Otros medios socialistas consultados van todavía más allá y creen que si el partido de Josu Jon Imaz pacta con EA o con EB para desplazar al PSE allí donde ha obtenido más votos, el partido de Patxi López lo interpretaría como una «agresión irreversible» que tendría «consecuencias». A corto plazo, la «respuesta» pasaría por pagarles con la misma moneda e impedirles gobernar en otras plazas donde los jeltzales han obtenido mayorías a todas luces insuficientes, como es el caso de la emblemática Alcaldía de Getxo, en la que el PSE tiene la llave para dirimir el empate a diez concejales entre PNV y PP.

Pérdida de sintonía

A medio plazo, la opción de extender el tripartito contra viento y marea a todas las instituciones «rompería las relaciones PNV-PSE para muchísimo tiempo», según los medios consultados, que creen que, de forma indirecta, esta pérdida de sintonía podría acabar afectando a las cuestiones relacionadas con la pacificación. Hasta ahora, el PNV dirigido por Imaz ha sido uno de los más fieles aliados de José Luis Rodríguez Zapatero en la gestión del proceso de paz frustrado por la bomba que ETA colocó en Barajas el pasado 30 de diciembre. Estos medios están convencidos de que una lectura cabal de los resultados que arrojaron las urnas obliga a peneuvistas y socialistas, como principales referentes del electorado, a mantener un nivel aceptable de entendimiento y un «respeto» mutuo que pasaría por reconocer la preeminencia de la lista más votada. Pese a todo, los dirigentes del PSOE y del PSE son conscientes de que la situación debe manejarse con una prudencia exquisita para tratar de mantener el equilibrio entre las aspiraciones de gobierno y los asuntos de Estado.

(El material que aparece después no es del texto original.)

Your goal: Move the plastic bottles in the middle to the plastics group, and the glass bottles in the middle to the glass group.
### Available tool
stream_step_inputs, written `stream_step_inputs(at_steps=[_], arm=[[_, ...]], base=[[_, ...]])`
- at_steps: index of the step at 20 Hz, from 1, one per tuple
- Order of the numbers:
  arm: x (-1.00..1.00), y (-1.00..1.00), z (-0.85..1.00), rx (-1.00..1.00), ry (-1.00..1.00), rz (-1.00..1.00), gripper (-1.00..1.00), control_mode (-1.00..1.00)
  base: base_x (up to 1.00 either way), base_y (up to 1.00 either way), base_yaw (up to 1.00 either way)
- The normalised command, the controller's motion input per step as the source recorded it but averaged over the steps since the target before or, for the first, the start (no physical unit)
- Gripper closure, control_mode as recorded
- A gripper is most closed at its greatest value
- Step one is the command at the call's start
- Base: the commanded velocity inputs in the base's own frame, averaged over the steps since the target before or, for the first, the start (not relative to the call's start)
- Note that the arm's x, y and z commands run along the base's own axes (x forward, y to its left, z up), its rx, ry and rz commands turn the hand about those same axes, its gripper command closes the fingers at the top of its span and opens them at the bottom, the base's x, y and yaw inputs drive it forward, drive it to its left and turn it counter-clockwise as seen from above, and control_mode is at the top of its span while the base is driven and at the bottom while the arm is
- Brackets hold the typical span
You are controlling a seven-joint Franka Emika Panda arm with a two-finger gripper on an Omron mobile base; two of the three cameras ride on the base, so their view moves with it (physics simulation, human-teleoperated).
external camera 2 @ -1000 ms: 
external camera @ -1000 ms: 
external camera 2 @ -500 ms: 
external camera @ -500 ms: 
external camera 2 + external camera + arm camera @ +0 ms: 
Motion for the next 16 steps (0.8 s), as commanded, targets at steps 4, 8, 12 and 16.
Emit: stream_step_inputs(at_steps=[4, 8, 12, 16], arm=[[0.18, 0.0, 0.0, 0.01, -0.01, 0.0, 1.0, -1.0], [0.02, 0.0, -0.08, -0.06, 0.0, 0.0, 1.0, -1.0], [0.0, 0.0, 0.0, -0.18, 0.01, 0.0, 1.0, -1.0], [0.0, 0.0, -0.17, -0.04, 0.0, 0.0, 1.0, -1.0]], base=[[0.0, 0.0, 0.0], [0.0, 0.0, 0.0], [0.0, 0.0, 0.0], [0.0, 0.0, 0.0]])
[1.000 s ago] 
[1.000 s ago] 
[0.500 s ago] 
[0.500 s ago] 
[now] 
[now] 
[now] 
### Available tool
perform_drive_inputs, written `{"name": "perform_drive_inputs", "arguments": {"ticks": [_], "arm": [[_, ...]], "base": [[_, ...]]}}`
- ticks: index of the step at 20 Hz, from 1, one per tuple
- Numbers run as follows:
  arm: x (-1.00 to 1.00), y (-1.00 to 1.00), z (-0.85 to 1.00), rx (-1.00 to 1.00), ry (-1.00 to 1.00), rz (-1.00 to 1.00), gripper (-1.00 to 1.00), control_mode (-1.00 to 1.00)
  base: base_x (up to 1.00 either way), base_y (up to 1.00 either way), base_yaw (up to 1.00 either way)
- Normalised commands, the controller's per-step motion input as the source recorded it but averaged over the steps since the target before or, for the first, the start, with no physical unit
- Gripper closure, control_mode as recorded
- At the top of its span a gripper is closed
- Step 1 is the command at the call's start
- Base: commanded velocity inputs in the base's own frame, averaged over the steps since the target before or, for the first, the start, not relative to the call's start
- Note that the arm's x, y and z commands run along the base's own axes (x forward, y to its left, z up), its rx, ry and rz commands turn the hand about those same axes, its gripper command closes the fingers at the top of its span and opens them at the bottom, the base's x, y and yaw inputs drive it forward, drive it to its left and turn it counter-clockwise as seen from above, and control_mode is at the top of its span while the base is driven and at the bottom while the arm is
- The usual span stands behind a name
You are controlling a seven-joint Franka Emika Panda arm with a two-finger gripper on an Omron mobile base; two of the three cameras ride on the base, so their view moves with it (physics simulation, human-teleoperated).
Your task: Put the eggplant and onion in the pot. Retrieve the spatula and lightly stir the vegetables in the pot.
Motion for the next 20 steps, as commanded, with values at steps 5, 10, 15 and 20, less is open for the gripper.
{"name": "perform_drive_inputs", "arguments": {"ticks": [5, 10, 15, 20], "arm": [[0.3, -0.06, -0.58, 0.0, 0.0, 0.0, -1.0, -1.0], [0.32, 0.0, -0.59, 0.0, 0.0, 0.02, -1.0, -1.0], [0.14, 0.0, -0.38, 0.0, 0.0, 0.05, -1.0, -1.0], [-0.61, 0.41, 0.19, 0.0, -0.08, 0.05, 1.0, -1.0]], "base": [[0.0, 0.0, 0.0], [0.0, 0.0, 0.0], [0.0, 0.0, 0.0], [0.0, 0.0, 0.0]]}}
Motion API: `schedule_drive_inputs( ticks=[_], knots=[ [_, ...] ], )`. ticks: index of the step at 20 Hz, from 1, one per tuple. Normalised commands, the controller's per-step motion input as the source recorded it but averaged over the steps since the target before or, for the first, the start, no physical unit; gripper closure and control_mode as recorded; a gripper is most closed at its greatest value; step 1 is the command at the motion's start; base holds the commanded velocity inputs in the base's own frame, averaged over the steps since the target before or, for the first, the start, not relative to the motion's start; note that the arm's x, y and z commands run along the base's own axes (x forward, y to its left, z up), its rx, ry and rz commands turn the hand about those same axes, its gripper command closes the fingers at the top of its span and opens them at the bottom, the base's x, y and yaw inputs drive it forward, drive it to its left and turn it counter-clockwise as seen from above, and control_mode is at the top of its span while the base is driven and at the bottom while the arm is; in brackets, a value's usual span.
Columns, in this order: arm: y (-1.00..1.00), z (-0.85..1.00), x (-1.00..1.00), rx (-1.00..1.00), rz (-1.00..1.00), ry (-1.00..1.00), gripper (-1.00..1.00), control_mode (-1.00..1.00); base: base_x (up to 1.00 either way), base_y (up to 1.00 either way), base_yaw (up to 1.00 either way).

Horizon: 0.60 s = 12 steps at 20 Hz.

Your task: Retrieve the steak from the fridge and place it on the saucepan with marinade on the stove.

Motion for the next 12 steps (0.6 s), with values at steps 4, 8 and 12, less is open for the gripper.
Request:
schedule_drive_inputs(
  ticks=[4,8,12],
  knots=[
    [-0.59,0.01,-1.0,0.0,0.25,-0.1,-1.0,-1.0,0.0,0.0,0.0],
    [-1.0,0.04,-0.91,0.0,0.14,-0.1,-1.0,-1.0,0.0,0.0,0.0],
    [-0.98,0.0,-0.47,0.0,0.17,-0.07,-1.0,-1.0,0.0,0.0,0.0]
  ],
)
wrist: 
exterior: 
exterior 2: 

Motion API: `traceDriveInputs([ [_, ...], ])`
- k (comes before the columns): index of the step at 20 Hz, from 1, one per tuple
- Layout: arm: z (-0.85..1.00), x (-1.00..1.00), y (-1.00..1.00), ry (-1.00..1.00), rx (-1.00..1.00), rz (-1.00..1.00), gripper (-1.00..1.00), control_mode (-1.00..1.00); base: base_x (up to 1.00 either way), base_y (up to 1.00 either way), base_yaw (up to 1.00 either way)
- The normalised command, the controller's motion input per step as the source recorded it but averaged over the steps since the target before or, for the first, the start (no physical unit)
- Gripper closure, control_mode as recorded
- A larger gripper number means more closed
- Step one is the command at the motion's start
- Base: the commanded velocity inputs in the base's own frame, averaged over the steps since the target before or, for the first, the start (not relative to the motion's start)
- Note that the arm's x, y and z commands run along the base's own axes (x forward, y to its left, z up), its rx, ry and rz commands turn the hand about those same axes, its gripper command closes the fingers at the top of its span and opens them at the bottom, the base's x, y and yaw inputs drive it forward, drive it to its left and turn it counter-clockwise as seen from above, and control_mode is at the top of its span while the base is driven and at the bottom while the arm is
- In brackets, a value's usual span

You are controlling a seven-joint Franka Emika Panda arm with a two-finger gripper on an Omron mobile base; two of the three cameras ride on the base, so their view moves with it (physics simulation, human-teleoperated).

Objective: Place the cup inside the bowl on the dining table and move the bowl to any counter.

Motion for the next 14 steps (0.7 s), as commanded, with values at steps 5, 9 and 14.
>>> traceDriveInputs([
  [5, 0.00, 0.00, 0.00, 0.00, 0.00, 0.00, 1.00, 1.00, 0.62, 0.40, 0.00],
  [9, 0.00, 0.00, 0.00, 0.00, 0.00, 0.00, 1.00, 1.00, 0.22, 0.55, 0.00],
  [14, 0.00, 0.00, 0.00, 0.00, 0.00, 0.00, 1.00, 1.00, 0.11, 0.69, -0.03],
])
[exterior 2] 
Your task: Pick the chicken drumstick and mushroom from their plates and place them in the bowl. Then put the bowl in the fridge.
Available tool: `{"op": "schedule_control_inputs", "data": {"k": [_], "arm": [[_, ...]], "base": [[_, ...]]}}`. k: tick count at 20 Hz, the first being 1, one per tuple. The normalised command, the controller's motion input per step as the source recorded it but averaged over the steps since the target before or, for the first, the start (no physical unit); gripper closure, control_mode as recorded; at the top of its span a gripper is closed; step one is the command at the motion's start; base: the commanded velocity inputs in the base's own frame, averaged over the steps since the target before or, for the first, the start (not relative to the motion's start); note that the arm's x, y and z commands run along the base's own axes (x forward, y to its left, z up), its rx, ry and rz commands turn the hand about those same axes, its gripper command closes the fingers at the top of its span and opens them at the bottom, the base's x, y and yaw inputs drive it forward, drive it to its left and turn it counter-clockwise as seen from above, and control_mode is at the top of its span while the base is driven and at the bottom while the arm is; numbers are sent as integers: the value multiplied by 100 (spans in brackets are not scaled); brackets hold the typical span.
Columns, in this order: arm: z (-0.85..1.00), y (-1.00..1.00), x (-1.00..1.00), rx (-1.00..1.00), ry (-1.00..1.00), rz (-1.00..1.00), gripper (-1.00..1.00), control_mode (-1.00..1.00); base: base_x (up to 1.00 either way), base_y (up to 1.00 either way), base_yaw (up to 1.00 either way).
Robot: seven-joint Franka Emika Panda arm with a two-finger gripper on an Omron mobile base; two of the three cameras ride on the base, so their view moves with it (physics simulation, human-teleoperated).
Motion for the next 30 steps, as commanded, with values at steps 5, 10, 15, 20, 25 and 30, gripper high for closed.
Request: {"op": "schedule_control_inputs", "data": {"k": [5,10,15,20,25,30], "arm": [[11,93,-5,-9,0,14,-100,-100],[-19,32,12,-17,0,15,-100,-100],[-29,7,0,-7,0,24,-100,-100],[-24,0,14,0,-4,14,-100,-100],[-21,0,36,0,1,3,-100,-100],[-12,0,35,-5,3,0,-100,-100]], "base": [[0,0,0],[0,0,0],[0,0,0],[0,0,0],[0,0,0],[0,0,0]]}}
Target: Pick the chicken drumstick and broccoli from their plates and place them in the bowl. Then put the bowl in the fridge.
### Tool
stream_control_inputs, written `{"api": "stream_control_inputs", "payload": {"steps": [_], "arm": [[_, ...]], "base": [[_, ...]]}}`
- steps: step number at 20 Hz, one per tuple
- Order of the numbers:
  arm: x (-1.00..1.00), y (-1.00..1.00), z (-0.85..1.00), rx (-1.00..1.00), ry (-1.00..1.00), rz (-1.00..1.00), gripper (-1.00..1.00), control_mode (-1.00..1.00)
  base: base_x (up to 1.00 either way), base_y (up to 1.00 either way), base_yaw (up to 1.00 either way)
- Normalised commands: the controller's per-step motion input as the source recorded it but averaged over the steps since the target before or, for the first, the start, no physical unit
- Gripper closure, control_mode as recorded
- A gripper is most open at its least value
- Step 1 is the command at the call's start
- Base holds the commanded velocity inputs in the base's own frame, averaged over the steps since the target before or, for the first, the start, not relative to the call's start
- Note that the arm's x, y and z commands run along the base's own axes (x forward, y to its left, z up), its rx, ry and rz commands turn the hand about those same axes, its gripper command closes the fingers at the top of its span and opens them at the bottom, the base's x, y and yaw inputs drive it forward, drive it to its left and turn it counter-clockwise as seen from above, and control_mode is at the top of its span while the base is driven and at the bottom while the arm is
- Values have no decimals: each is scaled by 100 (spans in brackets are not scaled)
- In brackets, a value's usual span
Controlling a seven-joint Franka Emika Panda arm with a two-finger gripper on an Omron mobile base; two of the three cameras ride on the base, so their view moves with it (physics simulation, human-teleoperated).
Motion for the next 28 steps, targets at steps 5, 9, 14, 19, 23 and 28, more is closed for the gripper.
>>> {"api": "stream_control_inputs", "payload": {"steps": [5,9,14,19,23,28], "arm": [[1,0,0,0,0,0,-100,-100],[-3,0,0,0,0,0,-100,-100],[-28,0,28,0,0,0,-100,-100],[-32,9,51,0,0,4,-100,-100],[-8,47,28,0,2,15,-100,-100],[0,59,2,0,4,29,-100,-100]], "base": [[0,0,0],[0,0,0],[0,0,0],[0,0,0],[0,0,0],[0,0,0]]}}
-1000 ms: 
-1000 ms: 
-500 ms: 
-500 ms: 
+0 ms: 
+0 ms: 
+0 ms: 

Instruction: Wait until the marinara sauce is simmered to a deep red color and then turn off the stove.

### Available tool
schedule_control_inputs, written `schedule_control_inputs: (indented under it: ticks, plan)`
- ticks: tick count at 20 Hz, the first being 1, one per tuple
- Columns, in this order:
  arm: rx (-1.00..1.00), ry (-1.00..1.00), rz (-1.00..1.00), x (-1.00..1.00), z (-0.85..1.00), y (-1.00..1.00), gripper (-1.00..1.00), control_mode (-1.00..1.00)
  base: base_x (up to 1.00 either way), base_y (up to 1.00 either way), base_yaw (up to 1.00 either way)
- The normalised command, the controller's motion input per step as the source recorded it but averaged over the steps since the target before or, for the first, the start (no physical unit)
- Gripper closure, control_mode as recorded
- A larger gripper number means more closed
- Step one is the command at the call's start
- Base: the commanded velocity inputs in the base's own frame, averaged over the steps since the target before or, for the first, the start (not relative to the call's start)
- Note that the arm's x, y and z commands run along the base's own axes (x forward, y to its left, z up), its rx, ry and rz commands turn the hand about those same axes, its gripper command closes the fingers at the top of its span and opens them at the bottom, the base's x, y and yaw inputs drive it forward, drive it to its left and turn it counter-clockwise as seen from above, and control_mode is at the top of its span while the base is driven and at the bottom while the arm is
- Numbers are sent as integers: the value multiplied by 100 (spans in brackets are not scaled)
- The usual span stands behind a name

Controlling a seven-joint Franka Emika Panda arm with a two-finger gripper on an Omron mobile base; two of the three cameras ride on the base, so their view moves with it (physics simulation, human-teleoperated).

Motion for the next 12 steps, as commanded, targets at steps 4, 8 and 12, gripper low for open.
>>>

En Guipúzcoa, en cualquier caso, Buen está dispuesto a dar la batalla hasta el último momento y no ahorra 'guiños' a EA. «No son prepotentes, son progresistas y tienen un programa con el que podemos identificarnos», argumentó ayer, antes de expresar su «total respeto» por lo que decida la asamblea nacional de la formación de Begoña Errazti, que no está en la misma onda que su líder guipuzcoano, Iñaki Galdos, favorable al pacto con el PSE. Buen -que espera poder reunirse con el presidente del GBB, Joseba Egibar, esta semana para tratar la composición de la Mesa de las Juntas Generales e ir comprobando si se respeta su liderazgo en votos- advirtió al PNV de que si les desalojan del Gobierno foral no podrán esperar apoyos externos de los socialistas. «No habrá 'sopitas'. Y si las hay, serán a precio de oro», concluyó.